» WHAT THIS TASK INVOLVES
Please retype the listing below exactly, from its opening line through the line where "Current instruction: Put" appears.

» DATASET SECTION

_ _ _

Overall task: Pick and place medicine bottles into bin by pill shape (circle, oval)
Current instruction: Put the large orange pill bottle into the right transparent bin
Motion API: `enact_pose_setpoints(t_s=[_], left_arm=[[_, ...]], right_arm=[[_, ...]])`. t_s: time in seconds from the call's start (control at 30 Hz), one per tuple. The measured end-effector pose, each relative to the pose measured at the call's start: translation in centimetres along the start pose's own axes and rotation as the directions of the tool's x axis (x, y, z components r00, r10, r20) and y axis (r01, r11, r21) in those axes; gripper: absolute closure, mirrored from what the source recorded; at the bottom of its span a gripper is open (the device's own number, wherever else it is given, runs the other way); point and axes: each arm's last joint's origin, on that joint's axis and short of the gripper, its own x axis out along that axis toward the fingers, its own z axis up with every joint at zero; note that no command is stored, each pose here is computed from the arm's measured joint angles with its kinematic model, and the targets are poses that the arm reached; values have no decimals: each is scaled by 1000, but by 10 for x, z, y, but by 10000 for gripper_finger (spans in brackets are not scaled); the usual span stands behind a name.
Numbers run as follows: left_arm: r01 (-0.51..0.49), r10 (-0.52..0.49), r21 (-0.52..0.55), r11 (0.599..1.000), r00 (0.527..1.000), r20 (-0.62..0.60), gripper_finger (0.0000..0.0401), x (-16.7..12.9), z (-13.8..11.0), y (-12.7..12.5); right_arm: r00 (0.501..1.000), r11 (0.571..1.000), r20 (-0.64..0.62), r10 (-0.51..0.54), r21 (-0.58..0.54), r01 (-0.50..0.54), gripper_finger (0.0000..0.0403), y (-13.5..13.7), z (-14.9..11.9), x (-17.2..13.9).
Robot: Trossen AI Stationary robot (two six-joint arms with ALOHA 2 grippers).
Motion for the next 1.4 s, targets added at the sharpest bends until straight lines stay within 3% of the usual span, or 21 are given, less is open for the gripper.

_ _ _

» SOLUTION TO THIS PROBLEM
Overall task: Pick and place medicine bottles into bin by pill shape (circle, oval)
Current instruction: Put the large orange pill bottle into the right transparent bin

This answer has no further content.